Monday, October 25, 2010

Surviving Halloween

Yep, it’s scary season again. Here are some general tips to get you through All Hallow’s Eve.

Never tell a vampire “Bite me.”

Spirits and poltergeists do not like having the theme song from “Casper the Friendly Ghost” sung to them.

Werewolves cannot be deterred by a rolled-up newspaper, unless the paper is rolled up around a lead pipe.

Ogres can be bought off with chocolate. But then, so can just about anybody.

The difference between an orc and a goblin: the orc can throw you farther.

Depowered shapechangers do not appreciate being called “shiftless.”

Jack-o-Lanterns like to get lit.

A black cat crossing your path means bad luck for you, unless you’re behind the wheel of a car at the time.

A buzzard circling overhead means good luck … for the buzzard.

Using a dragon to barbecue burgers is considered animal abuse and will bring down the wrath of PETA upon you. Using a dragon to barbecue obnoxious PETA adherents is perfectly acceptable.

Don’t worry about the monster under the bed. The dust bunnies will get it.

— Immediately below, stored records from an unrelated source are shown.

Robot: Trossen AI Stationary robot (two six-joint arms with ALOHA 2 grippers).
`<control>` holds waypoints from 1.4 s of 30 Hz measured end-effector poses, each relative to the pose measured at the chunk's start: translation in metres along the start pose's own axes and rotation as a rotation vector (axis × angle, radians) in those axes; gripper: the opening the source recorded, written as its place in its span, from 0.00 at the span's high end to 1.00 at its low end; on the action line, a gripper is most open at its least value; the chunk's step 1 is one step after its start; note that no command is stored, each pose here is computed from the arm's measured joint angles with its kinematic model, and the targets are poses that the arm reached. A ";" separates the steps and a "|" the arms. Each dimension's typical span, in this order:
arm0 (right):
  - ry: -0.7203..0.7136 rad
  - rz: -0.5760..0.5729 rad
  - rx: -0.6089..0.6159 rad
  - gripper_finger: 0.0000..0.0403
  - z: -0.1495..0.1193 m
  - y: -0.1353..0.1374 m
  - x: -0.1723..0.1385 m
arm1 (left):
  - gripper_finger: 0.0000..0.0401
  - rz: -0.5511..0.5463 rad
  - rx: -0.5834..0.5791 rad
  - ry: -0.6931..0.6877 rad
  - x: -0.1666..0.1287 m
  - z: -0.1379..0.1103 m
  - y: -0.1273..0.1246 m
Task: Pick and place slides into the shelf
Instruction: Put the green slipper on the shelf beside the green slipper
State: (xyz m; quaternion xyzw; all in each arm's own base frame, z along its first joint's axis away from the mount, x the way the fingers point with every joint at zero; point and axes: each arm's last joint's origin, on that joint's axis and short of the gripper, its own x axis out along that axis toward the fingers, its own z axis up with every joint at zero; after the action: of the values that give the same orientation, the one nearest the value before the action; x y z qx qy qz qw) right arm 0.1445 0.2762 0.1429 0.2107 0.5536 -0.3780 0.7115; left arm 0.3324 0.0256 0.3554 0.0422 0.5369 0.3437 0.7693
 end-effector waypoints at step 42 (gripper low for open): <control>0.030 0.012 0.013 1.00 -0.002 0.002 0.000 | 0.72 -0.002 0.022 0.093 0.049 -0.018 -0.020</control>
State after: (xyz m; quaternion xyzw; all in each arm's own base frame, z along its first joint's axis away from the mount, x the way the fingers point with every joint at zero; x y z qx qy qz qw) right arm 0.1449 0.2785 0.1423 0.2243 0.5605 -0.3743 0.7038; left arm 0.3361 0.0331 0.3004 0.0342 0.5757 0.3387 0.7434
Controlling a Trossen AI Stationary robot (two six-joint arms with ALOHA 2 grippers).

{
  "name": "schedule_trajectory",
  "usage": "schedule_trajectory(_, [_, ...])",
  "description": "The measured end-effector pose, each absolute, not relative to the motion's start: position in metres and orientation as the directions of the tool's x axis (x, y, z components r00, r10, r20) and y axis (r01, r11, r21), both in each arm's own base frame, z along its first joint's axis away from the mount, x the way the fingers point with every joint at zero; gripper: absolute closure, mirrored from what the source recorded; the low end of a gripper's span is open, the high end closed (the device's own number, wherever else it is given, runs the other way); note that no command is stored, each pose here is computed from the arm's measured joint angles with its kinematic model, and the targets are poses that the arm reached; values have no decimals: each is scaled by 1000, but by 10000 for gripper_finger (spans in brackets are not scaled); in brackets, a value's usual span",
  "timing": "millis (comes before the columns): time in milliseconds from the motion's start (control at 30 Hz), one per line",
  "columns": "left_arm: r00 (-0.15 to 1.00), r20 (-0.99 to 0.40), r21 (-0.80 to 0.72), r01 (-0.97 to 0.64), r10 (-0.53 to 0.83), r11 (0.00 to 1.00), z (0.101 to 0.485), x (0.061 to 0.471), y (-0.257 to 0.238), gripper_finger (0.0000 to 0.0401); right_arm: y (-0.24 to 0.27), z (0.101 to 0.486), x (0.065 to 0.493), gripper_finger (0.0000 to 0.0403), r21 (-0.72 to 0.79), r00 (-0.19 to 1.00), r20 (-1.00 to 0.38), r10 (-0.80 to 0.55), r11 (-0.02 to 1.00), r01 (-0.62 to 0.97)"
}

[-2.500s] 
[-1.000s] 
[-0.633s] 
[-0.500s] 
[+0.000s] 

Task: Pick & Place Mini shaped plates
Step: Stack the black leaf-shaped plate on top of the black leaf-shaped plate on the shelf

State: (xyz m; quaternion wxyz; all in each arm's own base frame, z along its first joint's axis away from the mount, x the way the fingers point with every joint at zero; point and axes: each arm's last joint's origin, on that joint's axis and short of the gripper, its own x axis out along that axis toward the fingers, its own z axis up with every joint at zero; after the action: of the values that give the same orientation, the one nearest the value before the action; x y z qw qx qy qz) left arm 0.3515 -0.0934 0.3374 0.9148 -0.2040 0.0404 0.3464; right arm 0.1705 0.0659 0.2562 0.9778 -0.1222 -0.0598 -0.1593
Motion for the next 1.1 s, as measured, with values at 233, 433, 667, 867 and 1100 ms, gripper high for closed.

Pteranodons do not breathe fire. However, their farts can be deadly.

****

Got a bit of a lift from an unexpected source the other day. Friday’s episode of Supernatural had Dean turn into a vampire. Since I had “cast” Jensen Ackles as the vampire hero of my story, it was almost like seeing my character on screen. He even cleaned out a vampire nest, in a scene that mirrored a similar scene in my story. This is probably as close as I’ll ever get to seeing my stuff on TV. If Sam becomes a prostitute next week, my life will be complete.

6 comments:

Savanna Kougar said...

Omygawd, Pat, that list is *so* funny! Though, my black cat girl, Sable, loves to dash in front of cars and taunt the drivers during Halloween.

Thanks, for lifting my spirits. I needed it.

Congrats on getting that close to TV... yeah, I know what you mean. I've seen some plots I've dreamed up on various shows. A dollar short and a day way too late... not, that I'd ever be allowed to write for TV... way too radical and rebellious!

Rebecca Murray said...

LOL! I wonder how the lead pipe in newspaer would go over with the cops?

"No officer, I'm not planning on assaulting my boyfriend. This is only for protection from werewolves. Well, no, mace doesn't really do as good a job..."

Serena Shay said...

LOL...great list! Those dust bunnies can be snarly if they don't get their nightly dose of MUTB!

Oooh wasn't Supernatural just loverly!!! Dean could bite me all night long if only he could take that drop of blood!

hmmm, Sam as a prostitute. That could work! Can you imagine the sheer numbers of car accidents he'd cause! heh heh Seriously though, what the heck is going on with him and who might have caught a trip out of hell with him??

Pat C. said...

I'm inclined to buy into a theory proposed on another forum, that with all the Alpha Monsters roaming around, Sam is being groomed as the Alpha Hunter. Maybe we'll get some answers on Friday.

I mean it about those pteranodons. They're toxic.

Serena Shay said...

Hmmm... An Alpha Hunter, that could be. Maybe Friday will give us a better idea especially since Cass appears to be back! Yum!

Pat C. said...

Yay, Cas! Love me some nerdy angel. I put him in the story too, in a small but vital cameo as a vampire slayer. Seriously, you could probably hide a ton of stakes under that coat.